What makes a stamp expensive? Commemorative stamps
It's not often these days that the United States Postal Service prints stamps with the exclusive purpose of them being collectible. In fact, they, along with the Mint, are pretty darn insistent on preventing anything special, misprinted, or otherwise collectible for its rarity escaping their production lines. This, of course, only results in misprints becoming the absurdly expensive coins and stamps for their rarity.
The USPS does still do commemorative stamps, of course, but they're still made with the intent people are going to stick them to letters, and they aren't sold at a big markup over regular stamps. Or any markup at all, now that I check, at least for 'Forever' stamps.
Anyways, that point is that they used to, back when it was called the United States Post Office! Commemorative stamps started in the US with the 1893 World's Columbian Exposition as a fundraising effort for the Post Office Department.
By issuing special stamps for the Exposition, they'd hoped people would buy the stamps and then not use them, thus giving the Post Office money in exchange for basically a souvenir. The full set had 16 stamps, several of which weren't even in the right denominations for mailing.
The most expensive was five dollars, or $167 in 2023 money, and the full set would cost $528 today! Despite that absurd cost, the Post Office's stamps were a huge success for them.
The souvenir stamps pretty clearly had their non-usage in mind. They were printed larger and with more elaborate art than a comparable stamp made to mail.
The cost made a lot of people in the budding stamp-collecting hobby rather upset. One result was the founding of the Society for the Suppression of Speculative Stamps, the purpose of which was to protest these frequently-made high-cost collectible stamps, since anyone trying to get a full set of US stamps would now go bankrupt.
Well, the Post Office wasn't deterred because they raked in money. This leads us to probably the most famous example of a commemorative stamp, and it involves zeppelins! Not the Hindenburg (this time), although that certainly didn't help.
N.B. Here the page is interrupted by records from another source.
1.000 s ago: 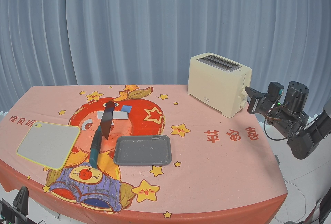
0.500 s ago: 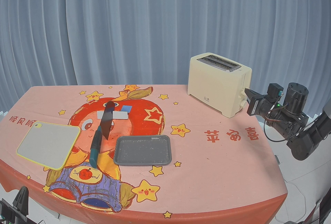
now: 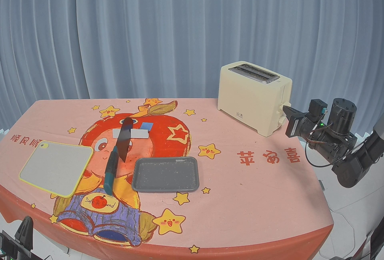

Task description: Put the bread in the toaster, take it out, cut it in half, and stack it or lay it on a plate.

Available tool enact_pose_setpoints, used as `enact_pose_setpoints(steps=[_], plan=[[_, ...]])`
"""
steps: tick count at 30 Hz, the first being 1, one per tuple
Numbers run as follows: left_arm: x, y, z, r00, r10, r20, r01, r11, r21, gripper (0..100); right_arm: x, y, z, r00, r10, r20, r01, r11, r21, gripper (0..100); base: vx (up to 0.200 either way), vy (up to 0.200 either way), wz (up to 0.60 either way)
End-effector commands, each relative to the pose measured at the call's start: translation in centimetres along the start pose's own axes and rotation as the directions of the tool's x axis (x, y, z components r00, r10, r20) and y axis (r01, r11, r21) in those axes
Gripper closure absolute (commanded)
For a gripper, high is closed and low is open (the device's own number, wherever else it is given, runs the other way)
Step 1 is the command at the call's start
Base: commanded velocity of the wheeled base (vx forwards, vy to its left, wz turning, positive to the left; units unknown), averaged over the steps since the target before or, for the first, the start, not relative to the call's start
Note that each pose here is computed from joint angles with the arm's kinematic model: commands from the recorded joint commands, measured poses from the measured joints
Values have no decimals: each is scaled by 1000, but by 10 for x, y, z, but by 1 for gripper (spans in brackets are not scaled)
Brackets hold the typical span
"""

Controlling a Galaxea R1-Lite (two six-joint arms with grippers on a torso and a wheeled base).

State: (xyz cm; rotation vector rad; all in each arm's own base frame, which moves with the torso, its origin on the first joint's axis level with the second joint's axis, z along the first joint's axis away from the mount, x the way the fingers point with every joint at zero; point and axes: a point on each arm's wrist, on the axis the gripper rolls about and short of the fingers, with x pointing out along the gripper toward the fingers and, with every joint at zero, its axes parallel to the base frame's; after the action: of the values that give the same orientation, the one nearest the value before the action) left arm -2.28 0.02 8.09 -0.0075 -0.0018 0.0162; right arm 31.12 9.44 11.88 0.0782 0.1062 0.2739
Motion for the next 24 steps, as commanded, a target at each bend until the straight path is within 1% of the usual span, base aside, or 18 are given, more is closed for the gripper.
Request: enact_pose_setpoints(steps=[1,24], plan=[[1,0,-5,1000,1,-19,-1,1000,0,100,0,2,-2,1000,6,-6,-6,1000,-1,100,0,0,0],[1,0,-5,1000,1,-19,-1,1000,0,100,0,1,-3,1000,3,-9,-3,1000,-2,100,0,0,0]])
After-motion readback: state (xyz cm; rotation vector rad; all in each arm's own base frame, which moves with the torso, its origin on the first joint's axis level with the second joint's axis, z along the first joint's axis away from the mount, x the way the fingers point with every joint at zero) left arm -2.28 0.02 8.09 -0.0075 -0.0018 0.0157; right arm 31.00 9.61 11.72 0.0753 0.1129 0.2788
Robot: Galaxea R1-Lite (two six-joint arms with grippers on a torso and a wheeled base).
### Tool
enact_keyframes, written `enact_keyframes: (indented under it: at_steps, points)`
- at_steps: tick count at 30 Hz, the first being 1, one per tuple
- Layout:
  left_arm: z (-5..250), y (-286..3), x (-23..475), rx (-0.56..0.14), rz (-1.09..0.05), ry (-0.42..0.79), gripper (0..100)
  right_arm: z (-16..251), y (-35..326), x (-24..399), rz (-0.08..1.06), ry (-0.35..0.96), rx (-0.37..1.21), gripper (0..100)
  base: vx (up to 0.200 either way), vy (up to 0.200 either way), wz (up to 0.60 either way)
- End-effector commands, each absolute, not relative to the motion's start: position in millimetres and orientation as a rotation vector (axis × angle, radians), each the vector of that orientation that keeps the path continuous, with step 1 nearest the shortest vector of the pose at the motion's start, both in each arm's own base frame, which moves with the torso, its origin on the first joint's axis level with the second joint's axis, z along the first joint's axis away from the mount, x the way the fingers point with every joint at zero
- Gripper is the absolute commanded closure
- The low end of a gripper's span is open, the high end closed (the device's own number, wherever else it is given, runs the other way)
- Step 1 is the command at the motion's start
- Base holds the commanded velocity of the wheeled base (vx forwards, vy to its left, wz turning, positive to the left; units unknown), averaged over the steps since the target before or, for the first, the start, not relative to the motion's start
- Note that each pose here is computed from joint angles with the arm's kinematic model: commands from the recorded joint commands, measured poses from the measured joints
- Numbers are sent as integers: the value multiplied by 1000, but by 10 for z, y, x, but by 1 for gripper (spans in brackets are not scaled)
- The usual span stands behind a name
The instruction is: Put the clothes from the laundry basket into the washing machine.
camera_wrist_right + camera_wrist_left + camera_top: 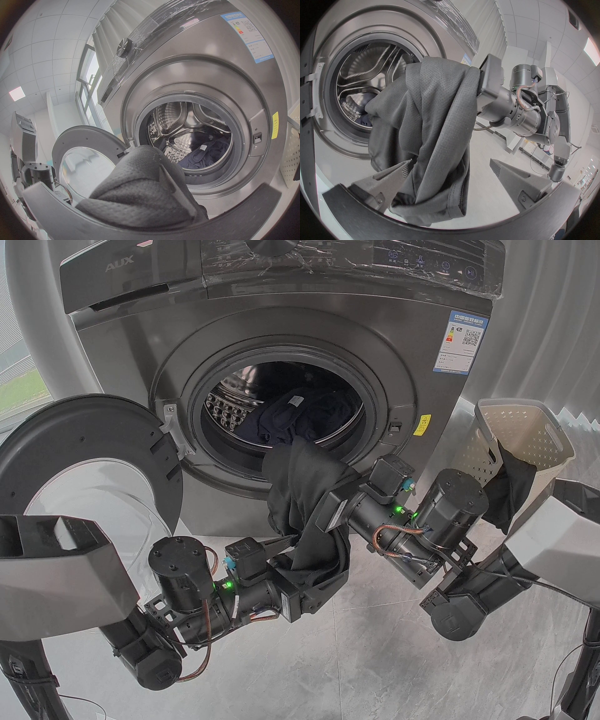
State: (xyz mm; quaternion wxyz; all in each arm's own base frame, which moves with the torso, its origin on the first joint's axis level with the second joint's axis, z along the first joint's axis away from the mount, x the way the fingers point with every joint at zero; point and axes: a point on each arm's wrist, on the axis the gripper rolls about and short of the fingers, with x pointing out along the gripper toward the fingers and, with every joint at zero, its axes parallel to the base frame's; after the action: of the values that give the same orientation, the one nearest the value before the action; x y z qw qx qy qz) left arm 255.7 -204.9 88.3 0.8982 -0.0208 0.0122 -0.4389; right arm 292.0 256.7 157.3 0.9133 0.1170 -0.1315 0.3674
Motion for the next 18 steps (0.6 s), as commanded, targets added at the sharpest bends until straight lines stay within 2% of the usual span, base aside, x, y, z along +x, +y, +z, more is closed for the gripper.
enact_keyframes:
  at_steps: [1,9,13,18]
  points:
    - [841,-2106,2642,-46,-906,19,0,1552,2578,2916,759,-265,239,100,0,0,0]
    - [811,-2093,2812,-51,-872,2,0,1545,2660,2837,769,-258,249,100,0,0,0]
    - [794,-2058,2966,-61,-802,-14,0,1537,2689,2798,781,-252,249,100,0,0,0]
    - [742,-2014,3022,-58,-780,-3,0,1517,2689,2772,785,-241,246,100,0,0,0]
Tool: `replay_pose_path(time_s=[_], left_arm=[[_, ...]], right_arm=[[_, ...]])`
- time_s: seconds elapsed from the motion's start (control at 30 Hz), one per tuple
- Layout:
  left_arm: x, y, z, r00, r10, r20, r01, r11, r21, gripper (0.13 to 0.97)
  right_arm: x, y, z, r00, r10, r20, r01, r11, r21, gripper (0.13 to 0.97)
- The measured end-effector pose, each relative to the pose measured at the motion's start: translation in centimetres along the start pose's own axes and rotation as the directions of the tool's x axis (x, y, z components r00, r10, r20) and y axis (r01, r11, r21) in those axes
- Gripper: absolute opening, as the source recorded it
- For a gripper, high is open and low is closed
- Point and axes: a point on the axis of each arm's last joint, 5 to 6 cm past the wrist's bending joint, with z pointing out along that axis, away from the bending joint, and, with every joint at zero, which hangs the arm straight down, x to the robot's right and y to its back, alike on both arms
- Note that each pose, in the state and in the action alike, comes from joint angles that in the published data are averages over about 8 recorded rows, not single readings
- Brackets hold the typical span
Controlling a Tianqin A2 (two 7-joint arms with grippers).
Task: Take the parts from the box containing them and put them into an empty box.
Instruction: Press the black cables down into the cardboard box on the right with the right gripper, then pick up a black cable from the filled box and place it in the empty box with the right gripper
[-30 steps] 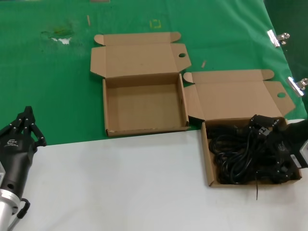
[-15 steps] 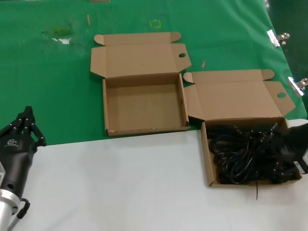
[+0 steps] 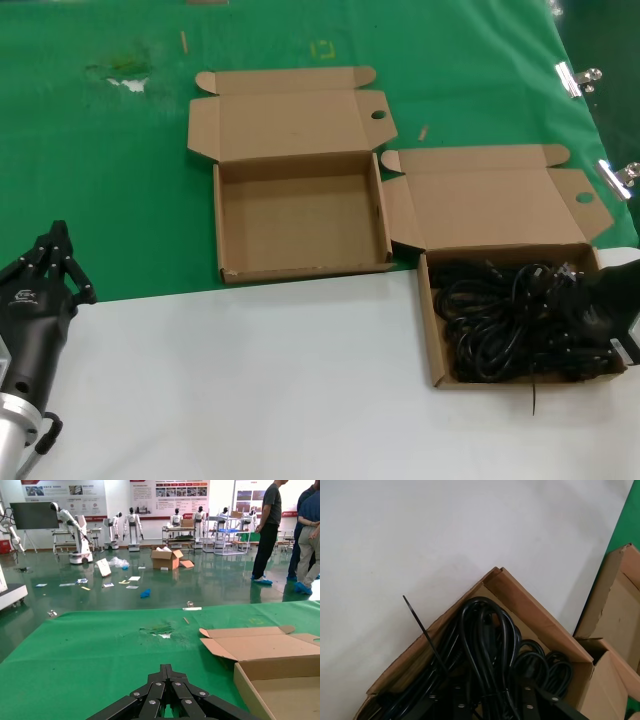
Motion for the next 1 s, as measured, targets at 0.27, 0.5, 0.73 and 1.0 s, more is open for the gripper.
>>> replay_pose_path(time_s=[0.27, 0.5, 0.73, 1.0], left_arm=[[0.00, 0.00, 0.0, 1.000, 0.000, 0.000, 0.000, 1.000, 0.000, 0.140], [0.00, 0.00, 0.0, 1.000, 0.000, 0.000, 0.000, 1.000, 0.000, 0.140], [0.00, 0.00, 0.0, 1.000, 0.000, 0.000, 0.000, 1.000, 0.000, 0.140], [0.00, 0.00, 0.0, 1.000, 0.000, 0.000, 0.000, 1.000, 0.000, 0.140]], right_arm=[[-0.3, 0.0, 0.3, 1.000, -0.009, 0.010, 0.009, 1.000, 0.001, 0.278], [-0.3, -0.4, -0.2, 0.999, 0.031, 0.013, -0.032, 0.999, 0.014, 0.198], [0.3, -1.3, -1.7, 0.992, 0.128, 0.001, -0.127, 0.991, 0.038, 0.180], [2.0, -2.0, -3.5, 0.980, 0.198, -0.032, -0.197, 0.980, 0.041, 0.176]])
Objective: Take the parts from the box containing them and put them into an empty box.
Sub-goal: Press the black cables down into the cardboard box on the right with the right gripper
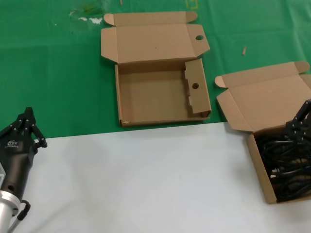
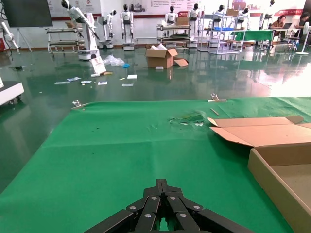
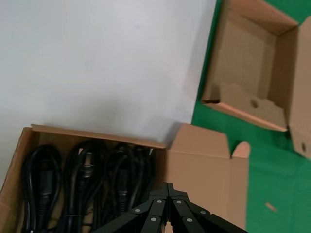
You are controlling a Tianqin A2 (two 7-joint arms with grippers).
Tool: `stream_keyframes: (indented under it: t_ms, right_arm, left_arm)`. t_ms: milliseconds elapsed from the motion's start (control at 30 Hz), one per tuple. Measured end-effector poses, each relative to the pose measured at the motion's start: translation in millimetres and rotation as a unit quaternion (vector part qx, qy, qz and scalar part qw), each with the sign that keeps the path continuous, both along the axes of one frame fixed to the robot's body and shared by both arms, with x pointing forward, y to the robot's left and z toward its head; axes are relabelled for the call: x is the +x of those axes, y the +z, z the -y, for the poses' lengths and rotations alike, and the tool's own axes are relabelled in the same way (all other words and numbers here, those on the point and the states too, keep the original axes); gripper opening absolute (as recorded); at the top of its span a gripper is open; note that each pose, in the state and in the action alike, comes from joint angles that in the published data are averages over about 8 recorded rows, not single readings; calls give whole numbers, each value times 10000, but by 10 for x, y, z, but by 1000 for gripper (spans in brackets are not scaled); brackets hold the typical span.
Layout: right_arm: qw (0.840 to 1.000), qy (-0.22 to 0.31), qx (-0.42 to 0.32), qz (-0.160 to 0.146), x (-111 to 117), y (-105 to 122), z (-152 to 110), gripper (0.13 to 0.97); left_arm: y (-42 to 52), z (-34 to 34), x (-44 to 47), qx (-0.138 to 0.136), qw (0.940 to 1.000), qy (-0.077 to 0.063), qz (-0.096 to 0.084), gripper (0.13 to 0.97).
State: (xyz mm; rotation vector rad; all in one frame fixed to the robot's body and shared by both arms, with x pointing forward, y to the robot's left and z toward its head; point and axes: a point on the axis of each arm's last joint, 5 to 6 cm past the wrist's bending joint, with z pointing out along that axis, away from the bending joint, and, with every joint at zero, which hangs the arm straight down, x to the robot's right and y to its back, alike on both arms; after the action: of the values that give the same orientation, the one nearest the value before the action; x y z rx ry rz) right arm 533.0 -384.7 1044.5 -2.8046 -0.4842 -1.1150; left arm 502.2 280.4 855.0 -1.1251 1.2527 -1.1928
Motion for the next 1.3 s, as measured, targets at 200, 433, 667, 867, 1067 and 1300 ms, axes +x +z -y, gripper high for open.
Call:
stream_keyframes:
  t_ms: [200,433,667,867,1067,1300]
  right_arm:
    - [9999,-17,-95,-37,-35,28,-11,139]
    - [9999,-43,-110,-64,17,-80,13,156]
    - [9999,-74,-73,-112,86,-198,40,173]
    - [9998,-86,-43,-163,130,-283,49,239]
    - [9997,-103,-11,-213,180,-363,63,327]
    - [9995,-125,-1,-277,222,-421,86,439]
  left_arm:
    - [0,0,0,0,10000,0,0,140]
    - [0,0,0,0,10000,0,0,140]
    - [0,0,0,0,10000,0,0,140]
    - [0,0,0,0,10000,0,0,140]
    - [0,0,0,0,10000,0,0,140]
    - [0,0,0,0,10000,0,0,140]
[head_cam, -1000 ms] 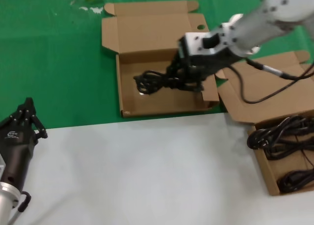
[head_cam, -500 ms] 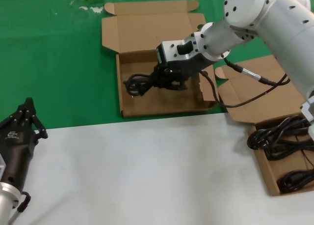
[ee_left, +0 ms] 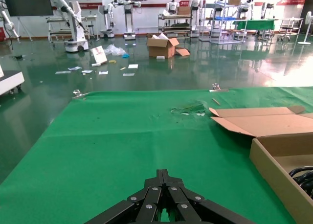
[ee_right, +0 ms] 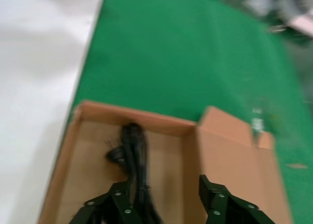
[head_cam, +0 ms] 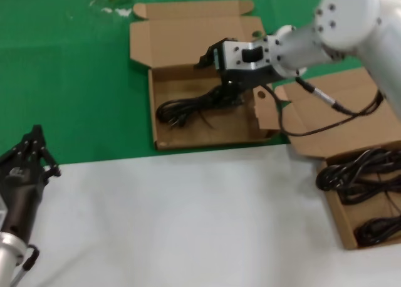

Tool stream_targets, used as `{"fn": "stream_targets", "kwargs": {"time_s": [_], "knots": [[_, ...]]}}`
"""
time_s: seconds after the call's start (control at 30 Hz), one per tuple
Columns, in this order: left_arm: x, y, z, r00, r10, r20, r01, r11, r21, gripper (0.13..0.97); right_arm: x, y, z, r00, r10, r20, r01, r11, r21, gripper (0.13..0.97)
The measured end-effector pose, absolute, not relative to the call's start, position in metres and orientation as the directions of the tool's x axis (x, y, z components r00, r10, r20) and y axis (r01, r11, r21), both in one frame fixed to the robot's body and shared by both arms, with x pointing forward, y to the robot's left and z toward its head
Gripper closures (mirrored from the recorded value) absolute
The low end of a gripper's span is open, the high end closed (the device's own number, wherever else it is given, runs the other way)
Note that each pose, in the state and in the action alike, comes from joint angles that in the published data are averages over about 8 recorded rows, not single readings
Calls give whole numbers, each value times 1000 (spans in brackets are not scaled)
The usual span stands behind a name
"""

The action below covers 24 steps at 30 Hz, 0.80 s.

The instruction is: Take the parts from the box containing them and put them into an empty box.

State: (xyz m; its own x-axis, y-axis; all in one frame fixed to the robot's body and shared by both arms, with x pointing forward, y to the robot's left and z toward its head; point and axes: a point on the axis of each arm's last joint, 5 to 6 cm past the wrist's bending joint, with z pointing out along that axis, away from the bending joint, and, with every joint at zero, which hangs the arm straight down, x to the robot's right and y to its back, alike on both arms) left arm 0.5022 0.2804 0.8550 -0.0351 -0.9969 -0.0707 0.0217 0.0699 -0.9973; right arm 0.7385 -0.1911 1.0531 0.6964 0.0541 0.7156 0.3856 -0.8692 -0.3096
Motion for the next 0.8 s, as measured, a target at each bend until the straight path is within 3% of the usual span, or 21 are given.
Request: {"fn": "stream_targets", "kwargs": {"time_s": [0.13, 0.23, 0.4, 0.8], "knots": [[502, 280, 855, -35, -997, -71, 22, 70, -997, 957, 720, -211, 1043, 656, -82, 750, 362, -838, -408, 630], [502, 280, 855, -35, -997, -71, 22, 70, -997, 957, 703, -223, 1032, 632, -198, 749, 335, -802, -494, 630], [502, 280, 855, -35, -997, -71, 22, 70, -997, 957, 677, -235, 1012, 608, -356, 710, 291, -732, -616, 501], [502, 280, 855, -35, -997, -71, 22, 70, -997, 925, 660, -237, 992, 588, -462, 664, 274, -659, -701, 260]]}}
The particular zeppelin involved in the downfall of expensive commemorative stamps was the Graf Zeppelin, actually the second airship called that. This one was sister of the Hindenburg and nearly the same size.
You may think the biggest problem with the zeppelin program was that they used flammable hydrogen instead of helium for a lifting gas, but coming in a close second was that every single aspect of them was extraordinarily expensive. This was made worse by their heyday being also the heyday of the Great Depression right around 1930.
The Graf Zeppelin was literally expensive just to look at: they charged tickets to see it from the ground. Among its financing schemes was a transatlantic airmail route, something quite rare in the early 30s.
The Luftschiffbau Zeppelin and the Post Office thus entered a partnership: The Post Office would create special stamps which could only be used for zeppelin mail, and it would also give a large cut of the income to the zeppelin company.
There were regular stamps that would send your letter across the ocean, of course, but one of the set was rather unique: For $2.60 (~$47 2023), your letter would go across the ocean... and then right back to you. It'd receive a special franking stamp! Perfect for collectors, useless for everyone else.
The Post Office expected much the same results as the 1893 Expo where people would buy these for the sole purpose of collecting and investing.
Unfortunately for the Post Office (and Luftschiffbau Zeppelin who would develop much bigger problems by 1937), people were a bit too broke in the 1930s to spend 50 times the cost of a loaf of bread on a collectible stamp. Barely 7% of the three million stamps the Post Office printed actually sold, and the rest were recalled and destroyed.
Funnily enough, that makes a 1930 Graf Zeppelin stamp today incredibly rare and expensive! Go figure.